**Instructions to follow:** Below are lines of data; restate word for word those running from the line containing "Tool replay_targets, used" to the line containing "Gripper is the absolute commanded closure", inclusive, and no others.

**Materials provided:**
##############################

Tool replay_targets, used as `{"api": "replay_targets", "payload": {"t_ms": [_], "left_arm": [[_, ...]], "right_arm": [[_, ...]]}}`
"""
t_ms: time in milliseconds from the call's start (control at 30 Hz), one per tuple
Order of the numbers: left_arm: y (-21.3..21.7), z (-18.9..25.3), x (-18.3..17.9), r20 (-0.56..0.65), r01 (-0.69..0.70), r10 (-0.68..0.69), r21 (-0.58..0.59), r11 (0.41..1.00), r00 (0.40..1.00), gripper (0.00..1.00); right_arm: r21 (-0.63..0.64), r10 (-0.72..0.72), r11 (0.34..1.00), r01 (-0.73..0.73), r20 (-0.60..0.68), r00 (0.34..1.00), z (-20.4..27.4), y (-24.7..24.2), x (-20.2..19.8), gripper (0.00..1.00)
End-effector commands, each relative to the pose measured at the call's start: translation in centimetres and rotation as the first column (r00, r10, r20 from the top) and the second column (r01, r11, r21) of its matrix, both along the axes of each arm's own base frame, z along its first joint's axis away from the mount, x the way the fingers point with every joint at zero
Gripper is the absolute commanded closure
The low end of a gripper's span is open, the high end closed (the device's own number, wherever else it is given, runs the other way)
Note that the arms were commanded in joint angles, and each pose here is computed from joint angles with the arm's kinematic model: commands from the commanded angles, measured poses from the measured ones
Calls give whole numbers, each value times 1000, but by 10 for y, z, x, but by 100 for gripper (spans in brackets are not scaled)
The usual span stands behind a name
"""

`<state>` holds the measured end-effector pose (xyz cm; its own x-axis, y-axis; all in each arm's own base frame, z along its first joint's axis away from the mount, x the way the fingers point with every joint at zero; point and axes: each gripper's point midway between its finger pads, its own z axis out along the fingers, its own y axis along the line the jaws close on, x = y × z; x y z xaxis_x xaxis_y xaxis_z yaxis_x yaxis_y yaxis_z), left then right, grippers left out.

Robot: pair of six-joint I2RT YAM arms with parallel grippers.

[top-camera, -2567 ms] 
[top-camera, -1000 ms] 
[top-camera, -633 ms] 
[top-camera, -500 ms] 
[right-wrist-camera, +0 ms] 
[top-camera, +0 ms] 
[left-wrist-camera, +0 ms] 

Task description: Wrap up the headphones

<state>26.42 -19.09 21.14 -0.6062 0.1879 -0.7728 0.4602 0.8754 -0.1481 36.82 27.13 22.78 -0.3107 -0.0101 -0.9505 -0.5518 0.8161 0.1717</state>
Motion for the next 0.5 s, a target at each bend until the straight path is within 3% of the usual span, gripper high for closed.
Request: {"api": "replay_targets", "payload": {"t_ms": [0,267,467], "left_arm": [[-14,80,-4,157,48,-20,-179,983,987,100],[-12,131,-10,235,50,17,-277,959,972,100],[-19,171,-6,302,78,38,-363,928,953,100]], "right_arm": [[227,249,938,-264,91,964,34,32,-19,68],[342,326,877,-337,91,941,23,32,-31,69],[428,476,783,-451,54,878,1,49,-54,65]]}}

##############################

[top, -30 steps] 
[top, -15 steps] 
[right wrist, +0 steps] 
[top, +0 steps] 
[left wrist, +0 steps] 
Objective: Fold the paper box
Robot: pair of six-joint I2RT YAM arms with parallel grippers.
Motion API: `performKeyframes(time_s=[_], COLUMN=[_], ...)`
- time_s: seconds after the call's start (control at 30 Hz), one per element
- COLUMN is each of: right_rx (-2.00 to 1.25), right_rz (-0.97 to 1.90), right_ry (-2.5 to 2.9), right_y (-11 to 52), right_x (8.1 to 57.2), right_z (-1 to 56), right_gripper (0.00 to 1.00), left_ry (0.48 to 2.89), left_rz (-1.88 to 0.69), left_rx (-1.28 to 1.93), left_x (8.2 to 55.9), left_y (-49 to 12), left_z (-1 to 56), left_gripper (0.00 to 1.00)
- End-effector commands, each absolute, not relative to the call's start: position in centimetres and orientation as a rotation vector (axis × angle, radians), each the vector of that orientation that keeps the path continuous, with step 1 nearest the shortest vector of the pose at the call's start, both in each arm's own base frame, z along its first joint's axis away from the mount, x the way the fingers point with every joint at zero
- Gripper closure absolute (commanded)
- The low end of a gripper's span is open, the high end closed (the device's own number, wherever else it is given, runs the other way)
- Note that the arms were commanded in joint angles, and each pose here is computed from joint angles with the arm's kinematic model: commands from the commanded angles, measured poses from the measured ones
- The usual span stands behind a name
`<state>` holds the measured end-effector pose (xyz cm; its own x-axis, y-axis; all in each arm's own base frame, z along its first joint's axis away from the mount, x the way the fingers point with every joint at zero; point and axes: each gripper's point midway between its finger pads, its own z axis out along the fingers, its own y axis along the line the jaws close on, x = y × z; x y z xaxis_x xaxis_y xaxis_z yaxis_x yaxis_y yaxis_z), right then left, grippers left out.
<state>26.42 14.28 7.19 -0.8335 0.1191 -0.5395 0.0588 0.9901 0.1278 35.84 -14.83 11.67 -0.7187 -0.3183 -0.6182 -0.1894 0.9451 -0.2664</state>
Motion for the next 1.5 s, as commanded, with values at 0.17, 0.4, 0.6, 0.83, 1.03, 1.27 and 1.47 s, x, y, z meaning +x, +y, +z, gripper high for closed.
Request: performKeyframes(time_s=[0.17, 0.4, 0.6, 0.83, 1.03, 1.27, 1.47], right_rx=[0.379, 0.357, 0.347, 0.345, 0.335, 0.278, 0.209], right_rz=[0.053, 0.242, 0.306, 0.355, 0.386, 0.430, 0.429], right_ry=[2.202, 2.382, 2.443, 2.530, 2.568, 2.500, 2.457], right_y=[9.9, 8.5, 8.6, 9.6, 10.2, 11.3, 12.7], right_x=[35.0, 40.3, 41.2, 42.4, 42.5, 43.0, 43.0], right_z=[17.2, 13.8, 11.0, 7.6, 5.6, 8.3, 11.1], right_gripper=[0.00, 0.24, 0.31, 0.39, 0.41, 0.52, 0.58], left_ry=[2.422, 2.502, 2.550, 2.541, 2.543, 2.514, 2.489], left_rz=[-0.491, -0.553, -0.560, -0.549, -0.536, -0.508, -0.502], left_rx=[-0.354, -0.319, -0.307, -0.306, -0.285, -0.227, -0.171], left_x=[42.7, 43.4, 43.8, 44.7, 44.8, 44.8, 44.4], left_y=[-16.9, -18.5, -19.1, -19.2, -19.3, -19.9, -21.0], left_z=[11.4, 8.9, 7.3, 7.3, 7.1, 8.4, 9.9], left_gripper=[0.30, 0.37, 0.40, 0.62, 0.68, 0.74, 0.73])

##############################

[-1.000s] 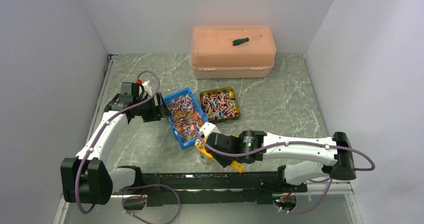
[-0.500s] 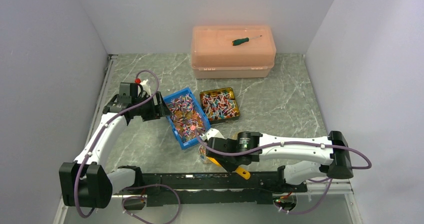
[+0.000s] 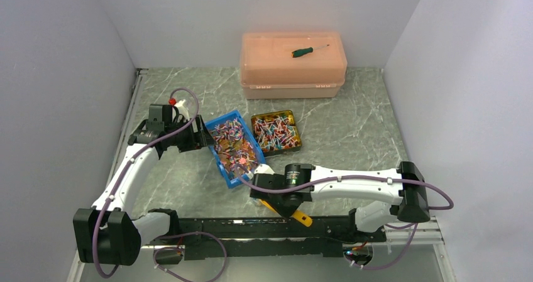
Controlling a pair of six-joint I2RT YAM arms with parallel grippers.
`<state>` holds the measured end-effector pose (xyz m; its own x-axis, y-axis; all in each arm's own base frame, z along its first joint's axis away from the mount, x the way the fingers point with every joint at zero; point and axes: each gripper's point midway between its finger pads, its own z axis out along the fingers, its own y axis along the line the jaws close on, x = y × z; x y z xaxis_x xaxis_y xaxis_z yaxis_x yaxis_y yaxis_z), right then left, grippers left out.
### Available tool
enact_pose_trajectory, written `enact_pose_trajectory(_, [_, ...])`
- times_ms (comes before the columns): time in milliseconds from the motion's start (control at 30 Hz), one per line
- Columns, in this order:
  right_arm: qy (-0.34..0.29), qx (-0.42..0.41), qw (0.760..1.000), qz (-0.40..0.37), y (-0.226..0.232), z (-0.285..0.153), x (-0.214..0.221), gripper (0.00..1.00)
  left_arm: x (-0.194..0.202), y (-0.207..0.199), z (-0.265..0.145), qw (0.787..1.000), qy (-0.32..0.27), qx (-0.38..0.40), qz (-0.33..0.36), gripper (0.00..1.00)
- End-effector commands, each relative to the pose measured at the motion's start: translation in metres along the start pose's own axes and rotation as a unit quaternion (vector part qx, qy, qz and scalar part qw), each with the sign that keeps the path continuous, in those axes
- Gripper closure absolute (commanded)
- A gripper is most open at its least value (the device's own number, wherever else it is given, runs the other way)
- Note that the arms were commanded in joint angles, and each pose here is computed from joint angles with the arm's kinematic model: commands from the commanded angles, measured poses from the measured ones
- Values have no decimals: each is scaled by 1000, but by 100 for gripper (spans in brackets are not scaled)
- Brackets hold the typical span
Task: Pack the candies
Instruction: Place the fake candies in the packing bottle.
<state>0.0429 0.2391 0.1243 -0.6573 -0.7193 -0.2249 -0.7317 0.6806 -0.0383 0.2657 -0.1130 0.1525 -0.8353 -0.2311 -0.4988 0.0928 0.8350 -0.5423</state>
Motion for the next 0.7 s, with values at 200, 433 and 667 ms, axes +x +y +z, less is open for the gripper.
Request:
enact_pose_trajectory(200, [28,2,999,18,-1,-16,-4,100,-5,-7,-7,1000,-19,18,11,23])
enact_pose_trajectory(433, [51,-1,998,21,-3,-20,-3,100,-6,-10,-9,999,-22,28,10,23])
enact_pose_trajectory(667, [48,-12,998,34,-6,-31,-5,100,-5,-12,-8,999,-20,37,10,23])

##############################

**Solution for this exercise:**
Tool replay_targets, used as `{"api": "replay_targets", "payload": {"t_ms": [_], "left_arm": [[_, ...]], "right_arm": [[_, ...]]}}`
"""
t_ms: time in milliseconds from the call's start (control at 30 Hz), one per tuple
Order of the numbers: left_arm: y (-21.3..21.7), z (-18.9..25.3), x (-18.3..17.9), r20 (-0.56..0.65), r01 (-0.69..0.70), r10 (-0.68..0.69), r21 (-0.58..0.59), r11 (0.41..1.00), r00 (0.40..1.00), gripper (0.00..1.00); right_arm: r21 (-0.63..0.64), r10 (-0.72..0.72), r11 (0.34..1.00), r01 (-0.73..0.73), r20 (-0.60..0.68), r00 (0.34..1.00), z (-20.4..27.4), y (-24.7..24.2), x (-20.2..19.8), gripper (0.00..1.00)
End-effector commands, each relative to the pose measured at the call's start: translation in centimetres and rotation as the first column (r00, r10, r20 from the top) and the second column (r01, r11, r21) of its matrix, both along the axes of each arm's own base frame, z along its first joint's axis away from the mount, x the way the fingers point with every joint at zero
Gripper is the absolute commanded closure

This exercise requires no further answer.